What needs to be done => Output only the lines of the entries that follow, starting at the one with "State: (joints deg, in" and running down to the one with "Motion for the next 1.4", both included and unchanged.

++++ Entries supplied

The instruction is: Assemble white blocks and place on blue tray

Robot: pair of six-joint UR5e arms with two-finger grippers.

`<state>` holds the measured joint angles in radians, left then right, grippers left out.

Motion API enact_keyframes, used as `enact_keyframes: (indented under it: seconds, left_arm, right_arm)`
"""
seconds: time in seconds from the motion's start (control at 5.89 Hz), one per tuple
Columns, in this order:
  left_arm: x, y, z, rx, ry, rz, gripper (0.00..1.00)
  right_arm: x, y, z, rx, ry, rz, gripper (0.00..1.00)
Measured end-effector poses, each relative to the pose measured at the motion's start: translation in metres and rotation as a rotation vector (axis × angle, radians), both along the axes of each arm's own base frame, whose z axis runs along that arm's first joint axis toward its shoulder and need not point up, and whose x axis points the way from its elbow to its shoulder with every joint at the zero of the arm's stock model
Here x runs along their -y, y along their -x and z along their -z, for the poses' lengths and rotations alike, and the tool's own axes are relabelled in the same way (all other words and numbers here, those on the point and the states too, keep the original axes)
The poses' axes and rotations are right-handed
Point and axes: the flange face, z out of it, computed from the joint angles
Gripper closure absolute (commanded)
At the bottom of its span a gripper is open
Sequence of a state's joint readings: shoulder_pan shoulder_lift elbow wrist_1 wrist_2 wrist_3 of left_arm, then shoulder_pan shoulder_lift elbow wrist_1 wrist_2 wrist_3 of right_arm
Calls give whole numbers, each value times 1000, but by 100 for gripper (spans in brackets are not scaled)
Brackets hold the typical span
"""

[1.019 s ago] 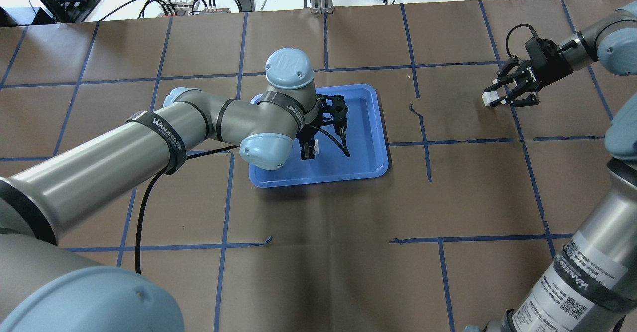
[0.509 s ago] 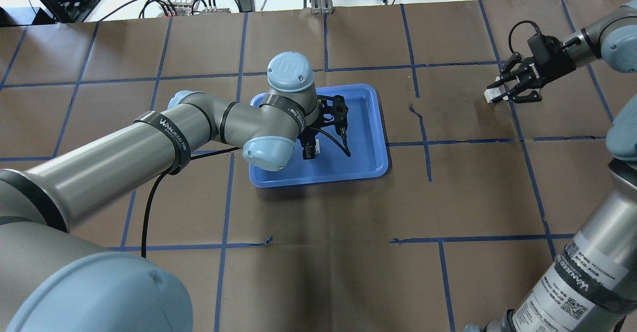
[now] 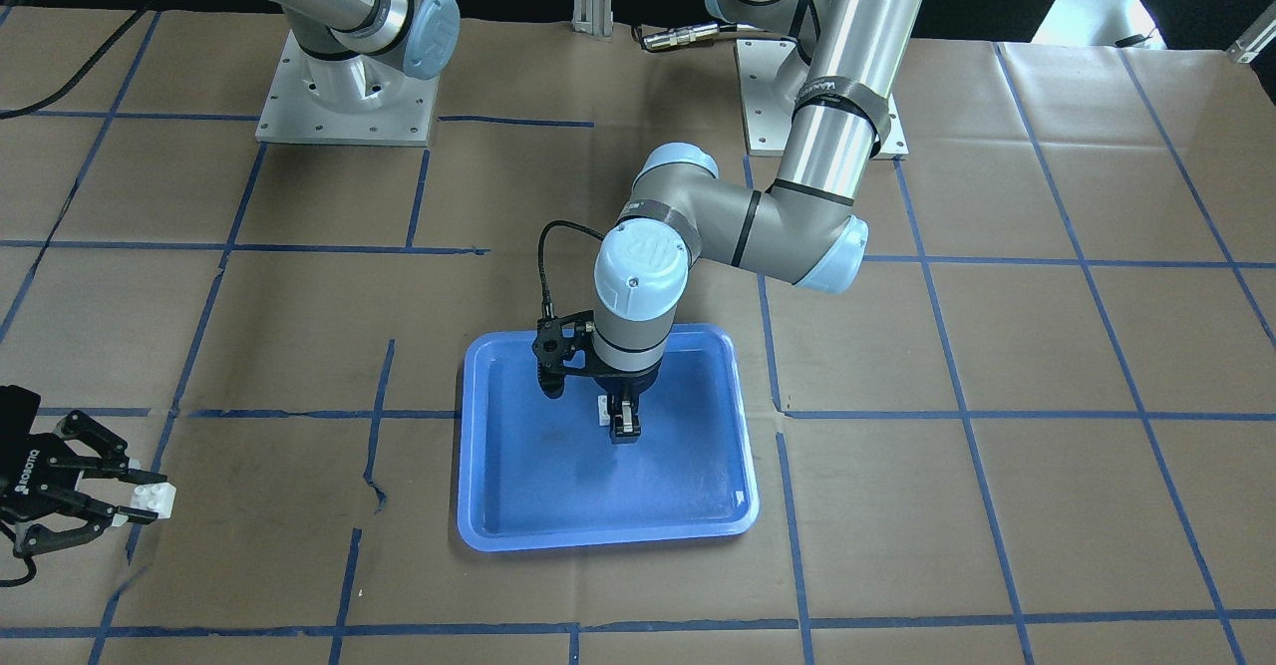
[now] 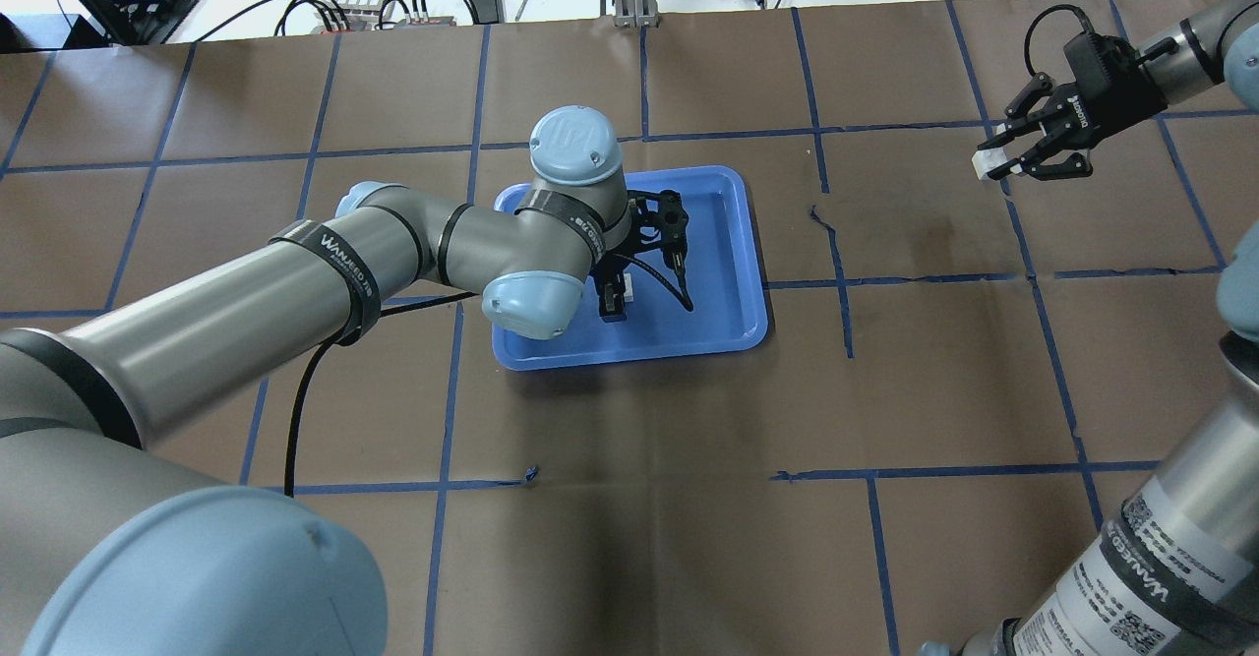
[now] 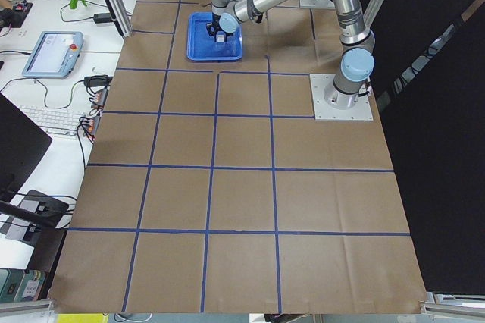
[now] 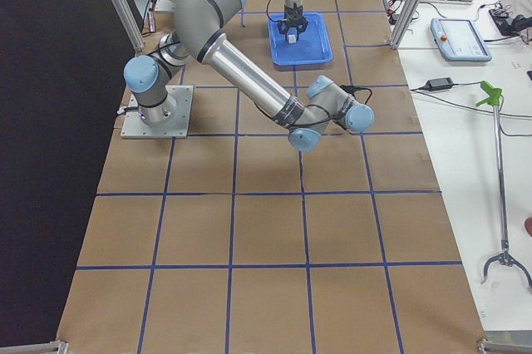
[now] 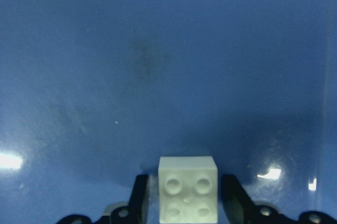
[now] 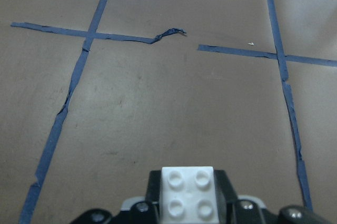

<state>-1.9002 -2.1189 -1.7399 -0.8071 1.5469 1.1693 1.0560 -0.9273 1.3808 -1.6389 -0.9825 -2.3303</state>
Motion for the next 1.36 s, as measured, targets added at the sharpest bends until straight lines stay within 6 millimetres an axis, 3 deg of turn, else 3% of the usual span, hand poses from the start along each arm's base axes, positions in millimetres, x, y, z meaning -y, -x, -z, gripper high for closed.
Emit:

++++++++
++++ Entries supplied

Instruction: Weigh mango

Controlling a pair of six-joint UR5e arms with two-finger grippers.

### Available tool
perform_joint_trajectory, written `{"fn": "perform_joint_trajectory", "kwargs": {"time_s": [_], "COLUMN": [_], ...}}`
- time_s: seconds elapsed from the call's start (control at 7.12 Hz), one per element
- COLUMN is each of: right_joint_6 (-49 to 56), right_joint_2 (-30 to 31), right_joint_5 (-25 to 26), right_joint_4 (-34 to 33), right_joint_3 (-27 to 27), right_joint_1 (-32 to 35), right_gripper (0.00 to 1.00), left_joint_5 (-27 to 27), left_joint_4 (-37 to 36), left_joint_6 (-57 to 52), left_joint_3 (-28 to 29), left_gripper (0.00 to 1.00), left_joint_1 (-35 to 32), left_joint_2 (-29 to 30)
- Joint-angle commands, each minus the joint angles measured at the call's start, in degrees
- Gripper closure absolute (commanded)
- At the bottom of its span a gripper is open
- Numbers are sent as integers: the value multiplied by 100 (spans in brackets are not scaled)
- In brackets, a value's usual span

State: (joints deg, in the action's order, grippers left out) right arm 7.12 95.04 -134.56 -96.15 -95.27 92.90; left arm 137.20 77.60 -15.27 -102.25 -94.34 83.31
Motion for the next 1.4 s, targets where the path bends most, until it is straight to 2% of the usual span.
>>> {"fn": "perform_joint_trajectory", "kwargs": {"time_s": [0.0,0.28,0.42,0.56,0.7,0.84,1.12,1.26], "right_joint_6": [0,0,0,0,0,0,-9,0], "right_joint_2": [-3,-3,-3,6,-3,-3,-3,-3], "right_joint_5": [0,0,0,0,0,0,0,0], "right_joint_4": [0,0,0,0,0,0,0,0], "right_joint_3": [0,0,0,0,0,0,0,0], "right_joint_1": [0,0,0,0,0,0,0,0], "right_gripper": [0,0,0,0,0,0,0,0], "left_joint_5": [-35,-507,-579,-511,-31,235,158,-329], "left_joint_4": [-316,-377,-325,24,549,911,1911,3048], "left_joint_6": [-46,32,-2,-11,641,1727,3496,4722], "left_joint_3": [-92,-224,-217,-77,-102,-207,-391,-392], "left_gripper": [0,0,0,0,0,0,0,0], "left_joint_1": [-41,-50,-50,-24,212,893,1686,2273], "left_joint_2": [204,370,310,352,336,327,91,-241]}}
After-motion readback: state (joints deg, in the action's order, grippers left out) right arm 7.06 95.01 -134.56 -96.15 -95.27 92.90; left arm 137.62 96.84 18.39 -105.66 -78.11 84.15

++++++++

Task solution =>
State: (joints deg, in the action's order, grippers left out) right arm 7.12 95.04 -134.56 -96.15 -95.27 92.90; left arm 137.20 77.60 -15.27 -102.25 -94.34 83.31
Motion for the next 1.4 s, targets where the path bends most, until it is straight to 2% of the usual span.

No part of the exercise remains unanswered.